Data extracts |
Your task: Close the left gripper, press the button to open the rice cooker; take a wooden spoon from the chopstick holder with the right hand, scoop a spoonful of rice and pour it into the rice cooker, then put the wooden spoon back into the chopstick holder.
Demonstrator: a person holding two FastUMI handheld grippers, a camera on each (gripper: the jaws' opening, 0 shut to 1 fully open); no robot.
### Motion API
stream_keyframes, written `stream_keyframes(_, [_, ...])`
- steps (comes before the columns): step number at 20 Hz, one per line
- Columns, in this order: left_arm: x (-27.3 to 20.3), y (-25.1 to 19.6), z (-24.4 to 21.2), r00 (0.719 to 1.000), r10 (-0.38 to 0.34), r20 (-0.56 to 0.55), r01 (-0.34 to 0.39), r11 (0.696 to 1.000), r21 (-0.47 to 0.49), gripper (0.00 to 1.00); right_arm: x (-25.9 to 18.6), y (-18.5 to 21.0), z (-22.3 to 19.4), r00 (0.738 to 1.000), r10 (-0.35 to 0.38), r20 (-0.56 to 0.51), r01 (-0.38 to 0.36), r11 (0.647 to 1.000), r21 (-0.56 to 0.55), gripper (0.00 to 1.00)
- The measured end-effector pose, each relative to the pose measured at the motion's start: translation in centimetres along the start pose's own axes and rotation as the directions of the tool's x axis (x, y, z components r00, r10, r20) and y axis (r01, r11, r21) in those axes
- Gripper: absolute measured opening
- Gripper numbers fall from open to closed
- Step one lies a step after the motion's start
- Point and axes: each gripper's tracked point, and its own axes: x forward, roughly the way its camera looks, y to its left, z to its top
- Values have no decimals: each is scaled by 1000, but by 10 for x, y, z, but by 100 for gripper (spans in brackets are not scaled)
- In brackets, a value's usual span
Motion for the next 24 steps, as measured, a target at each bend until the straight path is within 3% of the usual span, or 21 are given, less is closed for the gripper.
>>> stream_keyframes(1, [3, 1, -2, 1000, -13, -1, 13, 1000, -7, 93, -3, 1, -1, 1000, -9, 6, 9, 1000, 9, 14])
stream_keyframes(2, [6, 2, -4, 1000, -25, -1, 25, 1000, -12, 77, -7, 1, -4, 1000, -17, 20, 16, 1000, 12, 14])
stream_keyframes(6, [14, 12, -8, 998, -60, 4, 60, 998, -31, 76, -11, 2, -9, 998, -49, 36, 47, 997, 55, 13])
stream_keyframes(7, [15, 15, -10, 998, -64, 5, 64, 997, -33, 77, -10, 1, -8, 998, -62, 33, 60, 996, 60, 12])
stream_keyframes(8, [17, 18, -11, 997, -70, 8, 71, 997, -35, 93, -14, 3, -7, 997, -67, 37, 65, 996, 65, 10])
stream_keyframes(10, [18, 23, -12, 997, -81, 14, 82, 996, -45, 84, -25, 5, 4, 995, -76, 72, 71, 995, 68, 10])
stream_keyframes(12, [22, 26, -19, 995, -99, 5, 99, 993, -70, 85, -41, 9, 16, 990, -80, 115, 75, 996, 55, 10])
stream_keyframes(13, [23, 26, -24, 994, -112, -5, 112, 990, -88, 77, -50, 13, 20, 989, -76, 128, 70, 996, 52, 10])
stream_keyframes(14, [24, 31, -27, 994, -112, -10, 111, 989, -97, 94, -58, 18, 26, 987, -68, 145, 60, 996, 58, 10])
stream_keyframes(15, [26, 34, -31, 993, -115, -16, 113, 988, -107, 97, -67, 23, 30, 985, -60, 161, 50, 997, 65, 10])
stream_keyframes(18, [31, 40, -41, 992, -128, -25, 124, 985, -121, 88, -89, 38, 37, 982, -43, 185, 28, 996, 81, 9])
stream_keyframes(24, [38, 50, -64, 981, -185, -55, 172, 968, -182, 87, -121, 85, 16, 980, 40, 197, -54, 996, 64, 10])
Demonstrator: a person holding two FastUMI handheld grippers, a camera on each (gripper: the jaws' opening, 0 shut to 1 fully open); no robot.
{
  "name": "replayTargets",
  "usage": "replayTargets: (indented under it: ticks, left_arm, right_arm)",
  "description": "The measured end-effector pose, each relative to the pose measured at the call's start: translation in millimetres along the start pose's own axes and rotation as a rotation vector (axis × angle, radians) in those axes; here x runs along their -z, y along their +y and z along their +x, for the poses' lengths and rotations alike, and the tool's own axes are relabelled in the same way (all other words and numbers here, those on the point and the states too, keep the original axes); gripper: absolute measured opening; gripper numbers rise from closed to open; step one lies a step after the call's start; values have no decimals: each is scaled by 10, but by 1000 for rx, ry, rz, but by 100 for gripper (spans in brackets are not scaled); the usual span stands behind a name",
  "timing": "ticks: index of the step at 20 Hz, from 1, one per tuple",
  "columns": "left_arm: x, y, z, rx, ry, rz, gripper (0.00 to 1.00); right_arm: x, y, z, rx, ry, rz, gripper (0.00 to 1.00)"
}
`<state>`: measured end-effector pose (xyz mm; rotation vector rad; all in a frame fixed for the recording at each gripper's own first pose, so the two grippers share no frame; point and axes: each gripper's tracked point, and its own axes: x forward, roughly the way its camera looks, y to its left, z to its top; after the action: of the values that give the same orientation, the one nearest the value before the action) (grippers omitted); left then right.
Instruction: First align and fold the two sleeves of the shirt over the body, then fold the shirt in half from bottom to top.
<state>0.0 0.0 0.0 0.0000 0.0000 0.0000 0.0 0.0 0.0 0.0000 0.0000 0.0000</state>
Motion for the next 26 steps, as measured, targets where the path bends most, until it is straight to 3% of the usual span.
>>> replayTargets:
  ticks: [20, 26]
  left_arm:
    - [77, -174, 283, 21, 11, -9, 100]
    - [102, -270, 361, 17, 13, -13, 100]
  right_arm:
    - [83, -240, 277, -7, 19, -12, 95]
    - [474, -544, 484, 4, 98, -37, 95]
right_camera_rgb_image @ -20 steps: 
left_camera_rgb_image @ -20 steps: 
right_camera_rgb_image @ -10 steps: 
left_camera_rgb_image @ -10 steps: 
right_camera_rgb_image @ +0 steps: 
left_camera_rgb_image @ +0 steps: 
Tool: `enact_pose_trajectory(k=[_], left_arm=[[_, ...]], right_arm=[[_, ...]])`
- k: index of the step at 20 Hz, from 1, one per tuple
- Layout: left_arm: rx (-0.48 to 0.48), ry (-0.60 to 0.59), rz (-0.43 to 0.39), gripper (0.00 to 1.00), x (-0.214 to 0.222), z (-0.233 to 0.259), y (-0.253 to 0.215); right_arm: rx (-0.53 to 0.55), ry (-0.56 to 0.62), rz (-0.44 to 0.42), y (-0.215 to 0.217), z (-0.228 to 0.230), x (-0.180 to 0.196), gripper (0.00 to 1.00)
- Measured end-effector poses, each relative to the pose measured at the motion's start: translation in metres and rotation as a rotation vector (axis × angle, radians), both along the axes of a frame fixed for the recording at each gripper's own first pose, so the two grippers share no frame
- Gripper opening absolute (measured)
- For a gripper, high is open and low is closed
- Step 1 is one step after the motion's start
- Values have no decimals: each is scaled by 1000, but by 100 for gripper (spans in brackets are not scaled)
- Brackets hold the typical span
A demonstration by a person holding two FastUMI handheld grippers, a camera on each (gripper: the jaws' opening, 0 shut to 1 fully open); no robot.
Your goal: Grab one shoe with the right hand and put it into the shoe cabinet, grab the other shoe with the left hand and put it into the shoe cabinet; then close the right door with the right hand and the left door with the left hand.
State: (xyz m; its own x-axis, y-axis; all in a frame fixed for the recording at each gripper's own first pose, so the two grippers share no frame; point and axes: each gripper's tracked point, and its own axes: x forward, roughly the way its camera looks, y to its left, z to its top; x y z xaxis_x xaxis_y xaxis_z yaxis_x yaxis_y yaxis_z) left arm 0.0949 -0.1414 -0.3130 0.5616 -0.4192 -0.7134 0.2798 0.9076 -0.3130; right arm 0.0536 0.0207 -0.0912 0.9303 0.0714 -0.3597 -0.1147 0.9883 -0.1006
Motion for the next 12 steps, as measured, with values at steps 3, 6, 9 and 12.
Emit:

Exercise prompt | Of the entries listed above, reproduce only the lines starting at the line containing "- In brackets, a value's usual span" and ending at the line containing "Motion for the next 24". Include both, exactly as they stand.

Reply to the exercise |
- In brackets, a value's usual span
Motion for the next 24 steps, as measured, a target at each bend until the straight path is within 3% of the usual span, or 21 are given, less is closed for the gripper.

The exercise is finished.